[WORK REQUEST] If a line below contains "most", count it. Report the final total and nothing more.

[RECORDS SHOWN]
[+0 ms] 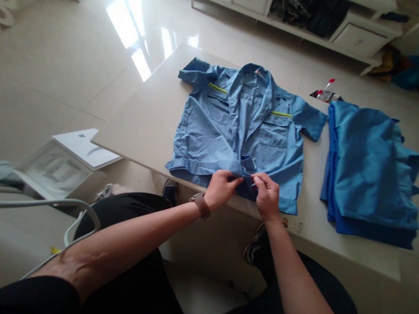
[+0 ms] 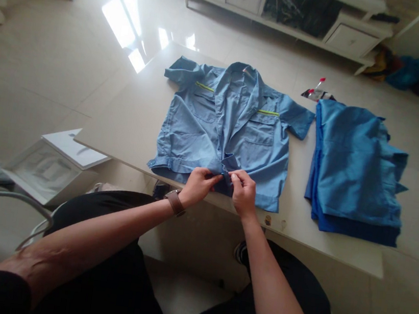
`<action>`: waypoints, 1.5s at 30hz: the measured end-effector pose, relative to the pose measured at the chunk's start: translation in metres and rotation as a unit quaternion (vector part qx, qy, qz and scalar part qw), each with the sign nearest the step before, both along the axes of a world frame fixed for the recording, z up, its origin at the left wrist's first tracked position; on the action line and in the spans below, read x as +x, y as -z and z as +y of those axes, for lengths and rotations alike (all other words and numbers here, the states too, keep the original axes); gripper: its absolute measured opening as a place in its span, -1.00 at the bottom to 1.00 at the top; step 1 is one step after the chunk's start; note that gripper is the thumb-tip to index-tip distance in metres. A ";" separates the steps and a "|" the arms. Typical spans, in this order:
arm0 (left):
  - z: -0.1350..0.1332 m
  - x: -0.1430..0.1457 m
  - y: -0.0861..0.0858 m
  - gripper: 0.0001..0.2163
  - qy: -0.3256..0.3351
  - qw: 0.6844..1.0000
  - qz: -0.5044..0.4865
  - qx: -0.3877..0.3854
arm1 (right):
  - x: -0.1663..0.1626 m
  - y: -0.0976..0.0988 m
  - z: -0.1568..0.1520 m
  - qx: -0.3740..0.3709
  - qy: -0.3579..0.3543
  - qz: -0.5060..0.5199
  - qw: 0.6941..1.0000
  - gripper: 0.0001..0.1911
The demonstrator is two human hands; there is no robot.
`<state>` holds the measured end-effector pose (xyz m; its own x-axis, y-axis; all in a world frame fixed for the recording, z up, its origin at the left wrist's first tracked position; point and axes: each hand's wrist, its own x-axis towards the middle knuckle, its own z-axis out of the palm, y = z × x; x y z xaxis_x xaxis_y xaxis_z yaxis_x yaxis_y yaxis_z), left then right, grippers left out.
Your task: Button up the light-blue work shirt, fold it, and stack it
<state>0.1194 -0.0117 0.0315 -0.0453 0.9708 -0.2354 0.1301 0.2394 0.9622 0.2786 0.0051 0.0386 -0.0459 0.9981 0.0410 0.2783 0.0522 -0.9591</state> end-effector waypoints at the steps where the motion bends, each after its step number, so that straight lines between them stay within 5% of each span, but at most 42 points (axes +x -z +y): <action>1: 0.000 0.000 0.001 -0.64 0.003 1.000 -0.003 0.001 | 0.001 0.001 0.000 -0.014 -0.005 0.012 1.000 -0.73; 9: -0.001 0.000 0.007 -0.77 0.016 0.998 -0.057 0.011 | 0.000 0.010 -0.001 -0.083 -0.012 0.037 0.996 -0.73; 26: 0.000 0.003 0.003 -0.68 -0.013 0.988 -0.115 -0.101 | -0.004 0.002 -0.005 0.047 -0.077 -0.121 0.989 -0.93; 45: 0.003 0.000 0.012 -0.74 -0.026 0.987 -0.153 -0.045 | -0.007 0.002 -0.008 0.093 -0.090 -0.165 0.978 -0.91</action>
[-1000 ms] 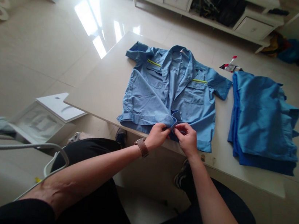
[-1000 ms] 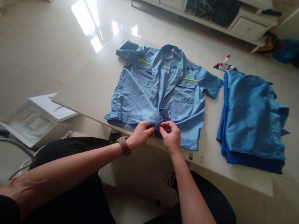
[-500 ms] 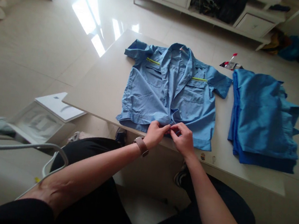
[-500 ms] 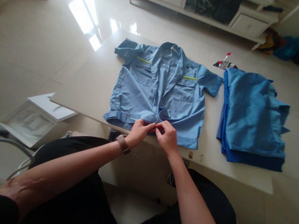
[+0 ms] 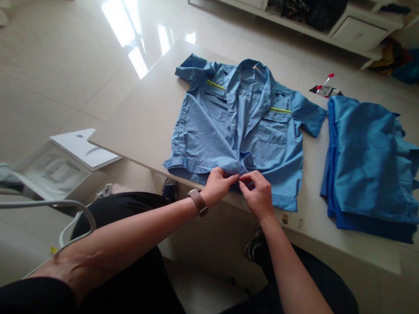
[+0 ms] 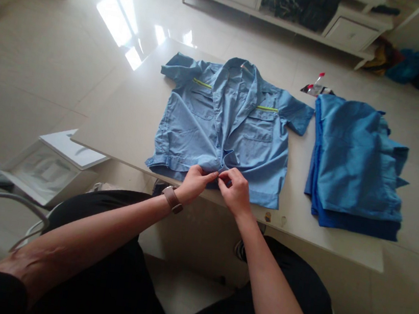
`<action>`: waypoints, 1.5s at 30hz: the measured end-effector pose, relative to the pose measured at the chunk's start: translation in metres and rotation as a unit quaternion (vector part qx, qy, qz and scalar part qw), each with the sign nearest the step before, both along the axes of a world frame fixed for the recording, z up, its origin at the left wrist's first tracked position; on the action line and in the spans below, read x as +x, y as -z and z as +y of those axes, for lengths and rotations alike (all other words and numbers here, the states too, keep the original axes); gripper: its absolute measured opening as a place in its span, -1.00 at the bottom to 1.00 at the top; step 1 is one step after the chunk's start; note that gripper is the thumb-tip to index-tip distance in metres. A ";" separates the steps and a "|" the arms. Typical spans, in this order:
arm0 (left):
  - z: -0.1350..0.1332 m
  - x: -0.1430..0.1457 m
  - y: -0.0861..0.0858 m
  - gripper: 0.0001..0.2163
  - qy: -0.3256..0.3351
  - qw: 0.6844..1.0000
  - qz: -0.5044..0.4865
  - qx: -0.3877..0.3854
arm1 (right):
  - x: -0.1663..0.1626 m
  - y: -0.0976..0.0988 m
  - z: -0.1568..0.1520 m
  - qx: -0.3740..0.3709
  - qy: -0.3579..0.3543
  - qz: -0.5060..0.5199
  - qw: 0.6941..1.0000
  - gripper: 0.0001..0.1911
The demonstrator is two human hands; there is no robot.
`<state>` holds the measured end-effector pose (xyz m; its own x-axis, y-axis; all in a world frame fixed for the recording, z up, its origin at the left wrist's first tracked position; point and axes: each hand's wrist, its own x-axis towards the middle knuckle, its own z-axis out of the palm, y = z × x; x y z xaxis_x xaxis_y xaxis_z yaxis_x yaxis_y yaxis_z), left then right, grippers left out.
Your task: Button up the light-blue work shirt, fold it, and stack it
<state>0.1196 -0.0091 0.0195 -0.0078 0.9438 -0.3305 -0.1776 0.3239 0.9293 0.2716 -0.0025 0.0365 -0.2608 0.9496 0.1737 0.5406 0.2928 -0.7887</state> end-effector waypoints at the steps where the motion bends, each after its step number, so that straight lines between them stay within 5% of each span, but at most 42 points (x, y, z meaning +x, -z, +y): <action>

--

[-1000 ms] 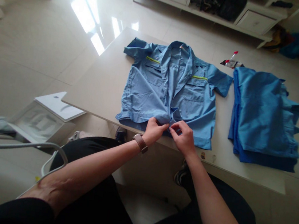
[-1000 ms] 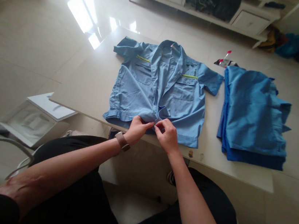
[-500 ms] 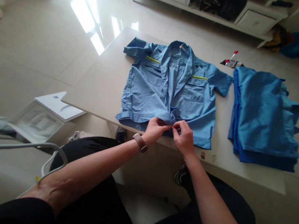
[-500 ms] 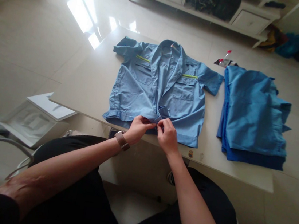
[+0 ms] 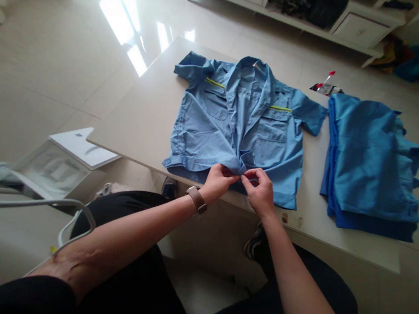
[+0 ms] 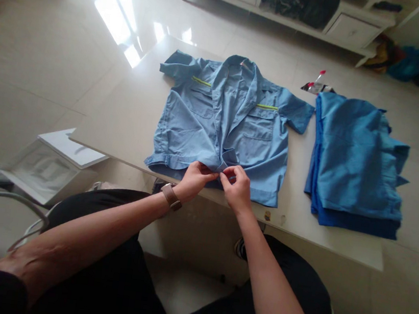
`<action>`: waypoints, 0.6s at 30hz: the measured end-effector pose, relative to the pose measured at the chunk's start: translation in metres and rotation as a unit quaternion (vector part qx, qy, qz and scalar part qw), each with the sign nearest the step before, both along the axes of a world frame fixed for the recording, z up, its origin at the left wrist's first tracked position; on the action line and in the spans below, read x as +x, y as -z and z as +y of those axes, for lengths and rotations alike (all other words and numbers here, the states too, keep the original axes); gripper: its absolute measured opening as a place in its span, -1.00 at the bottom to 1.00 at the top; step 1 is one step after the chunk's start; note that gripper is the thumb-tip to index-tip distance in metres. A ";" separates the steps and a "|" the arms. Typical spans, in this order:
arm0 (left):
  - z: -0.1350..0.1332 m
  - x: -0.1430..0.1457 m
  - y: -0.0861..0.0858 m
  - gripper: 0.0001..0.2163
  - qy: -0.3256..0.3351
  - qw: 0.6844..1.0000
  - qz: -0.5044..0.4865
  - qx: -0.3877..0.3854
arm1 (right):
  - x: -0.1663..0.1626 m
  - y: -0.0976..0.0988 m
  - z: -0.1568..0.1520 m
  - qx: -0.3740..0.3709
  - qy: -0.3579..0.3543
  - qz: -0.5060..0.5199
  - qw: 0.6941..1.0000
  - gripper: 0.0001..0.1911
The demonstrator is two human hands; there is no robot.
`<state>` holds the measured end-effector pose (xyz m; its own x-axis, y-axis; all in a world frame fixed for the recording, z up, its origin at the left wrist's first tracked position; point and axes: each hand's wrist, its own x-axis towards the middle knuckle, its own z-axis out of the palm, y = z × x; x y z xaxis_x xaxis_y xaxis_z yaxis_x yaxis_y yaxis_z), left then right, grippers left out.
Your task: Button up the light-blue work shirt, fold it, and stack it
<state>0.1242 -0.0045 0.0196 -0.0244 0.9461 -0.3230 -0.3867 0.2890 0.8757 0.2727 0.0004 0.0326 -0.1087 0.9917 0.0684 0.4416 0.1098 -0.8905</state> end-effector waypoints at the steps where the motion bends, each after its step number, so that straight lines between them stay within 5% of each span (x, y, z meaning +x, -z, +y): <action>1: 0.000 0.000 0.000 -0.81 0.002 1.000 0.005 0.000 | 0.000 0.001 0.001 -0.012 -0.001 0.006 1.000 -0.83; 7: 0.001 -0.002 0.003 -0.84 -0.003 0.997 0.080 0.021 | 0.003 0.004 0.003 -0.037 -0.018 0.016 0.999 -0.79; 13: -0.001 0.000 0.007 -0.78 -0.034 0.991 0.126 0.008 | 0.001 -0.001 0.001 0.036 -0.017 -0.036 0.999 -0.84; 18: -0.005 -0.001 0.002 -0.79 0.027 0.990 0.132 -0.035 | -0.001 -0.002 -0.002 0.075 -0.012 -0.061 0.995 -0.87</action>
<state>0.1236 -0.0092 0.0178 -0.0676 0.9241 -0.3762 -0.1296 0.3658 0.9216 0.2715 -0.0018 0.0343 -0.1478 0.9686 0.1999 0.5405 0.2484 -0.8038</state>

[ANSWER BELOW] 2